日本その日その日 E.S.モース(石川欣一訳) 第九章 大学の仕事 9 子どもの遊びと女らしい国民
町で遊んでいる子供達の習慣や行為は、見れば見る程、我国の子供達のと似て来る。最初、変った着物を着、奇怪な有様で頭の毛を剃り落し、木製の草履(ぞうり)をはいてヒョコヒョコ不思議な足どりで歩いているのを見ると、子供ということは判るが、地球以外の星からでも来たように思う。彼等は紙鳶(たこ)をあげ、独楽(こま)を廻し、泥で菓子をつくり、小さな襤褸(ぼろ)の人形をつくる。襤褸人形には、実に妙な格好をしたのがある。私は一人の子供が別の子供の後にかけ寄り、両手を目の上にかぶせ、正しく言いあてる迄は手を離さないのを見た。お互に背負い合ったり、羽根をついたり、我々のジャックストンスに似た遊技をしたりする。私は、彼等がマーブルスをやっているのは、見たことがない。マーブルスが無いからである。また鞠(まり)も、我々がやるようにしては遊ばず、何度弾ねかえすことが出来るかを見る為に、地面に叩きつけて遊ぶ。もっとも彼等は、数えながら取り出す各種の遊びや目かくしや、その他並んだり、一列になって進行したりする遊戯はする。お母さんは、我々と同じようにして子供と「むずむず鼠」をして遊ぶが、只これは鼠でなくて狐である。彼等は大きな木の根元で遊んだり、砂に小さな路をつくったり、これは家だ、お寺だ、橋だ等といって、小さな物を地面につき立てるのが、特に好きらしい。私は屢々、人の家で、水を満した大きな浅い皿の中に、小さな植物がすこし生えた古いこんがらかった木の板を入れた物を見た。それには小径がうねっており、渓谷には橋がかかり、そこここに玩具の家が建っている。これ等は組になっているのを買うので、老幼を問わず、この、簡単な小さい風景を楽しむらしく思われる。このような、見受ける所如何にも子供らしい遊びを楽しむことが、我々に、日本人は本質的に女らしい国民だという観念を与えた。而も台湾の土民との戦や、最近の薩摩の謀反で、彼等は最も激烈な勇気と戦闘心とを示した。

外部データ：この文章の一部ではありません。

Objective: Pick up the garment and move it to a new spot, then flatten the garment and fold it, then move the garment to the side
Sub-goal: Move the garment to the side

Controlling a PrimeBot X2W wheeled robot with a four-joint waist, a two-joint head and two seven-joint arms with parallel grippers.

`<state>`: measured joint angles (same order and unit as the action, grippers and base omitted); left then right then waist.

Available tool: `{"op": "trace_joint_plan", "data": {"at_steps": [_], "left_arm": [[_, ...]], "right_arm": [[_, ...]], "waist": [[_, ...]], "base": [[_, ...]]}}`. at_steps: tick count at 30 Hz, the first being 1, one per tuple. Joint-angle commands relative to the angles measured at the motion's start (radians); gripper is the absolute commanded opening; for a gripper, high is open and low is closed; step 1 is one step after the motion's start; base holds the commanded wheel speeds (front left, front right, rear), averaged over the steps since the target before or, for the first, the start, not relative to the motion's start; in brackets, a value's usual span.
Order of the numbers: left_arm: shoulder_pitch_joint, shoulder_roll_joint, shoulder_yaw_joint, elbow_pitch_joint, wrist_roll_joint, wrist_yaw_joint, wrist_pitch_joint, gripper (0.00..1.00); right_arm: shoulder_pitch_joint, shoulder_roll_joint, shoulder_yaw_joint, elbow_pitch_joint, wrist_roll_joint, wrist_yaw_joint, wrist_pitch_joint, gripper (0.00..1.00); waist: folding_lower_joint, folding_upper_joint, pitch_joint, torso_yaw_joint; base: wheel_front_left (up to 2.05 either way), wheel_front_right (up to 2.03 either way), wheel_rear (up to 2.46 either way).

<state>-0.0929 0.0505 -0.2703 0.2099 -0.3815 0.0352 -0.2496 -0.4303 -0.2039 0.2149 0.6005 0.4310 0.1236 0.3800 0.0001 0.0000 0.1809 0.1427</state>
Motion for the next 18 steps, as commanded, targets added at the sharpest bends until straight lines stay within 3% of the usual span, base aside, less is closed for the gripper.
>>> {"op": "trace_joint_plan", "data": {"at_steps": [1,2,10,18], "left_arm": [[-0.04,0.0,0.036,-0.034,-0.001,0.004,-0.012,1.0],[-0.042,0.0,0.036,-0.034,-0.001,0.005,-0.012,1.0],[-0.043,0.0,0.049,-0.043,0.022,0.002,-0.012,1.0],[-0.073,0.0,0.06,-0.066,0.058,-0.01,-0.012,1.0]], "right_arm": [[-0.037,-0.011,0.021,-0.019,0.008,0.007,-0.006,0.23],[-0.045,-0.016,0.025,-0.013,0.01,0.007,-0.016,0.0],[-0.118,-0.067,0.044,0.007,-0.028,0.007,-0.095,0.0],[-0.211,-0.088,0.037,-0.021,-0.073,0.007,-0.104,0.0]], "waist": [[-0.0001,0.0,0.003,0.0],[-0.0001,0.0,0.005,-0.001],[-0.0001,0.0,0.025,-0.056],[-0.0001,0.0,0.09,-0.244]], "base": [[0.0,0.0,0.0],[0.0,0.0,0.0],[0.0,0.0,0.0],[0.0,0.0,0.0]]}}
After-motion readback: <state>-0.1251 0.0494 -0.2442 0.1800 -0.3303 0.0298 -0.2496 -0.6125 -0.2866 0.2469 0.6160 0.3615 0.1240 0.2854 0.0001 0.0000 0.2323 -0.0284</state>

[やぶちゃん注:盆景を好む(私は以前に申し上げた通り、実は盆景が大好きであった)「日本人は本質的に女らしい国民だという観念を与えた」というのは面白い感想である。そうするとタルコフスキイなんぞを見たらモース先生は頗る女性らしい映画だ、というのであろう。
「木製の草履」原文“wooden sandals”。ぽっくり下駄と思われ、草履の主材質は合皮・革・布・畳(竹皮など)などであるから、ここは「下駄」と訳した方がよいように感じる。
「ジャックストンス」原文“jackstones”。底本では直下に石川氏の『〔お手玉に似たもの〕』という割注が入る。ウィキの「ジャックス(遊び道具)」を見ると、一般的にはジャックス(六本の棒が立体的に飛び出た小さな駒)十~十五個とゴムボールを使用し、まずジャックスを宙に放り投げて手の甲で受け止め、最も多くの数を受け止めた方が先攻となる。先攻はジャックスを平らな地面に投げ捨てる。ボールを地面に打ち付けて弾ませ、ボールが地面に落ちる前にジャックスを一個拾い、ボールを受け取る。これを繰り返し、落ちているジャックスをすべて拾うことが出来たら、次は一度に二個ずつ拾う。同様に、三個、四個と増やしていき、ボールが落ちるか指定数のジャックスを拾えなかった場合は後攻に交代する。より多くのジャックスを拾えた方が勝ちとなる。以上が基本的な遊び方とされているが、実際には様々なルールが存在し、片手だけで行うこともあれば両手を使うこともあってその時々で異なる、とある。
「マーブルス」原文“marbles”。底本では直下に石川氏の『〔大理石、硝子(ガラス)等の玉を地面の穴へころがし込む遊技で、今はやっている〕』という割注が入る。所謂、ビー玉遊びであるが、英文ウィキの“marble”の“marbles game”にはその原型は大理石の玉を用いたことが分かる。ウィキの「ビー玉」には、詳細な本邦での様々な遊び方・ルールが紹介されている。因みに愚鈍な私は、幼少の頃、一度としてビー玉に勝った記憶がない。
「むずむず鼠」原文“creepy mouse”。こちらの動画を見ると、眼から鱗。但し、この幼児相手の指遊びをお狐さまとするというのは私は初耳である。識者の御教授を乞う。]